Medina Carreira faz um diagnóstico negro em relação à sustentabilidade da Segurança Social, considerando que este é um problema para o qual não há uma solução “em tempo útil”. O assunto foi o tema do programa “Olhos nos Olhos” esta segunda-feira, que contou com a presença da economista e antiga Secretária de Estado da Segurança Social Maria Margarida Corrêa de Aguiar.

“Isto não tem solução em tempo útil. Tudo o que se possa fazer, e é pouco, não resulta em dez anos. […] É uma situação muito difícil e não é com mentiras que se sai disto.”


O comentador da TVI24 teceu duras críticas ao "panorama político" atual, que comparou a uma “feira da ladra” onde se diz “o que mais convém” numa perspetiva eleitoral.

“As pessoas vivem bombardeadas com uma série de truques eleitorais. […] Estamos num ambiente de mentira pegada.”


Uma opinião partilhada com a economista Maria Margarida Coorêa de Aguiar.
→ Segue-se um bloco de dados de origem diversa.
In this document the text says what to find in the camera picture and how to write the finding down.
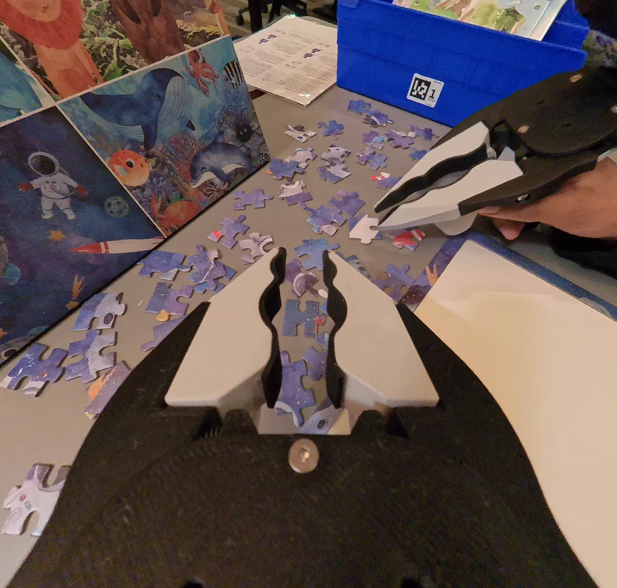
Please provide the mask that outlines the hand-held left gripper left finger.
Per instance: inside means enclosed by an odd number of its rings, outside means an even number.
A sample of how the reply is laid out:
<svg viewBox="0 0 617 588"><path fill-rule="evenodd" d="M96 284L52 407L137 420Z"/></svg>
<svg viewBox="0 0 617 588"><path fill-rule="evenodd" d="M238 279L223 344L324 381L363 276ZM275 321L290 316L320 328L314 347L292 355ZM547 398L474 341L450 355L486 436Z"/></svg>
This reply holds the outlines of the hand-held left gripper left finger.
<svg viewBox="0 0 617 588"><path fill-rule="evenodd" d="M166 393L171 407L214 407L220 416L274 408L282 386L273 320L282 307L286 249L275 247L210 299Z"/></svg>

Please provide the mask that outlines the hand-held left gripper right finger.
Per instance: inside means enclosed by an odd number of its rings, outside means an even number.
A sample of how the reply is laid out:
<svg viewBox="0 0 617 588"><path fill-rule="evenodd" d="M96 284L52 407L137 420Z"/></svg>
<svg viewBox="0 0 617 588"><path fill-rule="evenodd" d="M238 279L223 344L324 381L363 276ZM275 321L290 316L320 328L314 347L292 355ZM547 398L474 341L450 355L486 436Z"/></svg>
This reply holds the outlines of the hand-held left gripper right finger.
<svg viewBox="0 0 617 588"><path fill-rule="evenodd" d="M323 253L329 333L326 388L353 428L364 411L436 407L437 391L395 301L334 252Z"/></svg>

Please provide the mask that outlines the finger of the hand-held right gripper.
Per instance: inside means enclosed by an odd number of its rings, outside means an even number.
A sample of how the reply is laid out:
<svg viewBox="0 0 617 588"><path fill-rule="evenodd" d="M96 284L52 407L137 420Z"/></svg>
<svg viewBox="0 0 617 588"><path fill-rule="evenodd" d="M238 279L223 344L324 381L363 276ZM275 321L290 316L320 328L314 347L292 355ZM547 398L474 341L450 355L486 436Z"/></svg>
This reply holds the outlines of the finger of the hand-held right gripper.
<svg viewBox="0 0 617 588"><path fill-rule="evenodd" d="M461 211L459 204L499 185L512 181L523 174L513 161L487 160L471 168L458 181L438 189L430 189L421 198L399 205L392 213L383 217L380 229L399 229L425 224L451 222L447 234L468 229L478 211Z"/></svg>
<svg viewBox="0 0 617 588"><path fill-rule="evenodd" d="M432 148L374 206L376 213L389 212L412 201L417 193L435 188L438 180L454 173L464 173L486 160L496 158L490 144L490 130L483 122L456 131L449 140Z"/></svg>

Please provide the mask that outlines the red striped puzzle piece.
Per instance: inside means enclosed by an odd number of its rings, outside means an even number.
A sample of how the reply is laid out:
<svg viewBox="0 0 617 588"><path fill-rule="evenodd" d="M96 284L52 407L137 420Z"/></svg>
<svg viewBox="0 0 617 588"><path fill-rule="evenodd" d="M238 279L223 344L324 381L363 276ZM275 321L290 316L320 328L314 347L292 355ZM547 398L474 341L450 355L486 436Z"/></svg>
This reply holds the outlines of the red striped puzzle piece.
<svg viewBox="0 0 617 588"><path fill-rule="evenodd" d="M409 251L414 251L419 244L424 240L426 234L418 229L401 231L397 230L393 232L392 244L399 250L407 249Z"/></svg>

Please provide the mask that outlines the white blue rocket puzzle piece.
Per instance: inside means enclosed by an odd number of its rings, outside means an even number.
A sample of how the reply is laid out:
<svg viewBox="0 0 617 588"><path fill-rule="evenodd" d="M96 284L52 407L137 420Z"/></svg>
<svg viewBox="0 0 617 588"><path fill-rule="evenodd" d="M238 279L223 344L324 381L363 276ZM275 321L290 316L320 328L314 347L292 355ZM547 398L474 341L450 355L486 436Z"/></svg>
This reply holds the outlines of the white blue rocket puzzle piece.
<svg viewBox="0 0 617 588"><path fill-rule="evenodd" d="M349 238L359 240L368 245L373 240L381 240L382 235L378 226L378 218L363 214L349 218Z"/></svg>

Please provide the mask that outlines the purple puzzle pieces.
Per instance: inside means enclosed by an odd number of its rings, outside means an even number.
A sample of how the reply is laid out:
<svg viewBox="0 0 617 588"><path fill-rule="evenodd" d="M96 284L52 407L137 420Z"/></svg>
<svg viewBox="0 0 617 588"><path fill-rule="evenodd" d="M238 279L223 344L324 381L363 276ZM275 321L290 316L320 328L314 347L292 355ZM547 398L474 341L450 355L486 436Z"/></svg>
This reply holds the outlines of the purple puzzle pieces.
<svg viewBox="0 0 617 588"><path fill-rule="evenodd" d="M349 218L374 217L374 204L398 177L449 130L418 114L334 88L301 107L265 94L255 103L272 158L297 148L316 158L290 183L266 168L240 183L204 213L148 253L62 324L1 369L1 563L11 574L41 532L45 510L58 500L64 481L52 482L75 457L107 401L151 353L170 362L162 341L195 307L224 290L275 247L286 249L293 271L280 286L282 308L273 324L283 369L281 415L263 404L260 432L343 433L345 409L320 409L326 285L317 267L328 246L361 266L393 300L414 283L415 251L392 244L393 232L364 245L349 238Z"/></svg>

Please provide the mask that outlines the white puzzle frame blue border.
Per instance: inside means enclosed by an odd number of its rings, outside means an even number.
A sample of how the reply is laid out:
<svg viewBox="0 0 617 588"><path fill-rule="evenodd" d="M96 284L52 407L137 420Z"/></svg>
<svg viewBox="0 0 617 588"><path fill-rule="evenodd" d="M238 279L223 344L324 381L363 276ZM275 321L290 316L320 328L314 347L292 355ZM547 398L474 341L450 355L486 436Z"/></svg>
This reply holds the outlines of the white puzzle frame blue border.
<svg viewBox="0 0 617 588"><path fill-rule="evenodd" d="M616 587L616 281L490 237L427 236L411 254L416 315L509 419L569 545Z"/></svg>

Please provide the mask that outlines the person's right forearm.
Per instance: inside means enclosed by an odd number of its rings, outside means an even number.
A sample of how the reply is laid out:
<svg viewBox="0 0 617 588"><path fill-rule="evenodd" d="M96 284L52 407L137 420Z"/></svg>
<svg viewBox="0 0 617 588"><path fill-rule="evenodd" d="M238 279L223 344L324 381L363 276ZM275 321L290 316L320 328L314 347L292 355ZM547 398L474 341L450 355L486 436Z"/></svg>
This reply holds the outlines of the person's right forearm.
<svg viewBox="0 0 617 588"><path fill-rule="evenodd" d="M550 243L561 258L616 279L615 238L580 237L552 228Z"/></svg>

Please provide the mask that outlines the person's right hand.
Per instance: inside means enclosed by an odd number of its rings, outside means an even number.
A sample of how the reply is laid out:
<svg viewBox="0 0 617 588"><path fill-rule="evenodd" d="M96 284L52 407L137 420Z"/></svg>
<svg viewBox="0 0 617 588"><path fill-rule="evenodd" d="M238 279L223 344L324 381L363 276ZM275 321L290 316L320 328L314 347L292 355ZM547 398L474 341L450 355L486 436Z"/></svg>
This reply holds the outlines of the person's right hand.
<svg viewBox="0 0 617 588"><path fill-rule="evenodd" d="M491 206L479 211L509 240L526 224L539 222L568 234L592 239L616 238L616 163L605 158L567 182L554 194L523 206Z"/></svg>

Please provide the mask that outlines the black white square tag sticker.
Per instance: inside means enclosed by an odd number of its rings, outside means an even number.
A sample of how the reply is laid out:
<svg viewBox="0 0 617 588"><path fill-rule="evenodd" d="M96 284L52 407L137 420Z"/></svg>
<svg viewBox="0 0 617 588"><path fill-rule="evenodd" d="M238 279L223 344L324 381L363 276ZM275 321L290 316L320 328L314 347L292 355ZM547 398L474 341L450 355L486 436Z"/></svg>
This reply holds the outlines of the black white square tag sticker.
<svg viewBox="0 0 617 588"><path fill-rule="evenodd" d="M443 90L444 83L426 75L414 73L407 99L417 104L434 108Z"/></svg>

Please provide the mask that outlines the blue plastic bin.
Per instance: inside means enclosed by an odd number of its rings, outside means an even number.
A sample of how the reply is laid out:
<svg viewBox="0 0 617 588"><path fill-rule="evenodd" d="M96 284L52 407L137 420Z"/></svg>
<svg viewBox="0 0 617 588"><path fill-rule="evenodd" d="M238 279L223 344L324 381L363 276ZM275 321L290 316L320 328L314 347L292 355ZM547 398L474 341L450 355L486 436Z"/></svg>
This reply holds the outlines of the blue plastic bin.
<svg viewBox="0 0 617 588"><path fill-rule="evenodd" d="M586 21L568 0L541 41L393 4L338 0L337 84L455 126L483 107L586 60ZM414 73L444 83L434 108L407 99Z"/></svg>

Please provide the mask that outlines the white instruction sheet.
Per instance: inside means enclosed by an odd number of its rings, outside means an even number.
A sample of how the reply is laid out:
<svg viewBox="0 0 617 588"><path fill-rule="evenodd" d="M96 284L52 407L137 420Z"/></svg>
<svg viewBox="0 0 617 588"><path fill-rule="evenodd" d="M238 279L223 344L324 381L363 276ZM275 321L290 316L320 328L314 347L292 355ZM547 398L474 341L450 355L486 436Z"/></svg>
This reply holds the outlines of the white instruction sheet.
<svg viewBox="0 0 617 588"><path fill-rule="evenodd" d="M302 106L337 79L337 28L311 17L287 15L235 42L248 86Z"/></svg>

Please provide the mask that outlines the four-picture animal picture board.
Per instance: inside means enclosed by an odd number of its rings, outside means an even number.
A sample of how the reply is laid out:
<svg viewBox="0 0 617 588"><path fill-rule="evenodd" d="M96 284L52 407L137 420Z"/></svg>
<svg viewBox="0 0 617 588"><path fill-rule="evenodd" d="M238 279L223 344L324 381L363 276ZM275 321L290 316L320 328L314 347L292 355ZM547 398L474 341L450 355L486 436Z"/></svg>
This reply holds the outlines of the four-picture animal picture board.
<svg viewBox="0 0 617 588"><path fill-rule="evenodd" d="M219 0L1 0L1 363L269 159Z"/></svg>
A antiga Secretária de Estado da Segurança Social afirmou que “há um ruído de fundo que não é nada favorável”, quando deveria existir uma “tranquilidade” que permitisse uma “discussão lúcida” sobre esta questão.

A economista sublinhou que “há um problema grave de confiança” no sistema de pensões e que essa desconfiança, quer por parte dos pensionistas, quer por parte das gerações mais novas, “é legítima”. Uma situação que decorre, de acordo com a antiga governante, da alteração permanente das regras sobre as pensões, sem que haja a definição de "um projeto para a Segurança Social".
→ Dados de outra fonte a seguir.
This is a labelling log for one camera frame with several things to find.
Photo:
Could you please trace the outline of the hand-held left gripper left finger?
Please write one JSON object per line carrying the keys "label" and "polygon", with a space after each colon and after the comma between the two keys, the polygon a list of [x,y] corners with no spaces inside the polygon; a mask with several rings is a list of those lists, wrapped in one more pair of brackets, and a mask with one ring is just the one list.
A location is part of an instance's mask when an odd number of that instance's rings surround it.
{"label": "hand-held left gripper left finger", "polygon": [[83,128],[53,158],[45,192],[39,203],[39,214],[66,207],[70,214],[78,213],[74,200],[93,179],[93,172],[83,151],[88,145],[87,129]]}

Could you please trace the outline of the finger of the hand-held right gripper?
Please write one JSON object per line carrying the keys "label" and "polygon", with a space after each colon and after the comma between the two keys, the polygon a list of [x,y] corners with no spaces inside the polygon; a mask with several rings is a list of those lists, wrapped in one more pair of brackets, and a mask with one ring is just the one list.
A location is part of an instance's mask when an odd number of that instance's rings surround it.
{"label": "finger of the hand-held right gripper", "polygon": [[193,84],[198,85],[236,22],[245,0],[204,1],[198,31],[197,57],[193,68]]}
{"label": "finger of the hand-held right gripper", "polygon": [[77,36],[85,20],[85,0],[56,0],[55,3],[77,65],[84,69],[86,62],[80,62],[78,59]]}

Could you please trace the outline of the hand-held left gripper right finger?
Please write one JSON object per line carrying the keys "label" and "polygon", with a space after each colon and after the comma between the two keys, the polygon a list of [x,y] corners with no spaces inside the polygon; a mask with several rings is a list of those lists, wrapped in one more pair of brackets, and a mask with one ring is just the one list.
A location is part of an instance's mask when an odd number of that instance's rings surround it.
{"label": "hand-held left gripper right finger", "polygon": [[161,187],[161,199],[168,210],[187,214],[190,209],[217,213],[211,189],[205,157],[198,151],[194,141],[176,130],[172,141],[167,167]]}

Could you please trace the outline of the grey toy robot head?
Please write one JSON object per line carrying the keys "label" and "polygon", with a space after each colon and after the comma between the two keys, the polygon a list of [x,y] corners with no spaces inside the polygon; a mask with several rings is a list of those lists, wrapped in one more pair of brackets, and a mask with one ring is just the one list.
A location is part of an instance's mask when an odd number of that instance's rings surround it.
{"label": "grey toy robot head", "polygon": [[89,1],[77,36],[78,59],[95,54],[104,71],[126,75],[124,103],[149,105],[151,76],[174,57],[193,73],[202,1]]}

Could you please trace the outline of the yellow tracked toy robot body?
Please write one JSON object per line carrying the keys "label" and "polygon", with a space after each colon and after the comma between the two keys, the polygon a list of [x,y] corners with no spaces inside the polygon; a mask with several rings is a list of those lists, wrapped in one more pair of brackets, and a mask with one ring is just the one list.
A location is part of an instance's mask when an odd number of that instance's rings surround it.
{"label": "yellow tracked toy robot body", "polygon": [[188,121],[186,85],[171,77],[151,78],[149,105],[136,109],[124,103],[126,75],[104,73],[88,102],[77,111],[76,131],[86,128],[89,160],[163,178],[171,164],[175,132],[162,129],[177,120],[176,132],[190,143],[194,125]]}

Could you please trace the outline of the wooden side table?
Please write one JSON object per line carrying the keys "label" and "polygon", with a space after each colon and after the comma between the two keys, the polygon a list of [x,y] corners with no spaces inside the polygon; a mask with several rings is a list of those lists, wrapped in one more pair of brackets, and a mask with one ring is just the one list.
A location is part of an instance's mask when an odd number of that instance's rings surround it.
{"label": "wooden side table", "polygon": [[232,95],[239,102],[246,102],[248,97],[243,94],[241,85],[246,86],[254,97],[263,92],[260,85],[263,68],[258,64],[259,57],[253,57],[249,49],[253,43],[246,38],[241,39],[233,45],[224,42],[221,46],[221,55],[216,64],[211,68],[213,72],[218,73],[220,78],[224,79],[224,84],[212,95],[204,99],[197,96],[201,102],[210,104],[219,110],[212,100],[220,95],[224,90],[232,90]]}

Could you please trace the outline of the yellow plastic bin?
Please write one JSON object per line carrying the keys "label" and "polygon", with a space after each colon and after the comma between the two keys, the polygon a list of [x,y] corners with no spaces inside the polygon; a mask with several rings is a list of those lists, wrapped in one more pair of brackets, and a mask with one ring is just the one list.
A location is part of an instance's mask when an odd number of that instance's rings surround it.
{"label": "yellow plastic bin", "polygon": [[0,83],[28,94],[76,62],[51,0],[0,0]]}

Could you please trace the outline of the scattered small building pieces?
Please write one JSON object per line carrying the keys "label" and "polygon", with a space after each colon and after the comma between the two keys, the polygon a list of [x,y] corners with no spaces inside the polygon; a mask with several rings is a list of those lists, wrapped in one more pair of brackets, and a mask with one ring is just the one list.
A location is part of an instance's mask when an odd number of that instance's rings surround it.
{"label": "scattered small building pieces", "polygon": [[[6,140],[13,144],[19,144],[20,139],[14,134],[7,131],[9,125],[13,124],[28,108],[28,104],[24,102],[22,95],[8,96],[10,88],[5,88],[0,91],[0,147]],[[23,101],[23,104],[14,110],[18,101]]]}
“Na última década, foram tomadas muitas medidas, mas a permanente alteração das regras das pensões, quer do seu cálculo, quer do acesso e os cortes avulsos, descontextualizados de um projeto para a Segurança Social, que visam necessidades orçamentais, criou uma enorme desconfiança no sistema e essa é muito fácil de se desmultiplicar.”


As projeções do INE mostram uma dura realidade: o declínio progressivo da população, acompanhado de uma profunda alteração estrutural, ou seja, haverá cada vez mais idosos e cada vez menos jovens. Que solução poderá dar resposta a esta nova realidade? A convidada do programa “Olhos nos Olhos” acredita que a solução não passa pelo incentivo à natalidade, mas antes pela aposta em políticas migratórias - que façam regressar os emigrantes e tragam novos imigrantes - e, mais do que isso, pela criação de um novo sistema que se adapte a esta nova realidade e que esteja indexado ao desempenho da economia.

Maria Margarida Corrêa de Aguiar explicou que este novo sistema implica a criação de uma conta individual para cada trabalhador, onde são registadas as respetivas contribuições e estas são valorizadas em função de uma taxa de juro que espelha o comportamento real da economia.

“As pessoas contribuem, mas a pensão vai estar subordinada ao que for a economia e a evolução demográfica. […] Há um controlo e há uma grande transparência. […] Isto cria um enorme incentivo a que as pessoas contribuam porque cada euro que contribuem reverte a favor de um capital que vai ser valorizado e que vai dar origem a uma pensão.”

Um novo sistema que tem de ser independente da "herança social" do que já existe, isto é, o Estado não pode por em causa o compromisso que tem com os atuais pensionistas, devendo calcular "com rigor" o seu custo.

"Temos pensionistas a a criação de um novo sistema deve ficar separado desta herança social. Temos que assumir que temos um compromisso com estes atuais pensionistas e temos que calcular com rigor quanto custa este compromisso." 


Para Medina Carreira, só um sistema deste tipo, “estruturado e que se adeqúe à realidade”, pode alterar o comportamento do Estado que atualmente “promete benefícios que não vai poder pagar” e, por isso, ou implementa cortes ou solicita empréstimos.

“Ou se corta ou se pede dinheiro emprestado e isto só pode mudar quando se criar um sistema que se adeqúe a realidade.”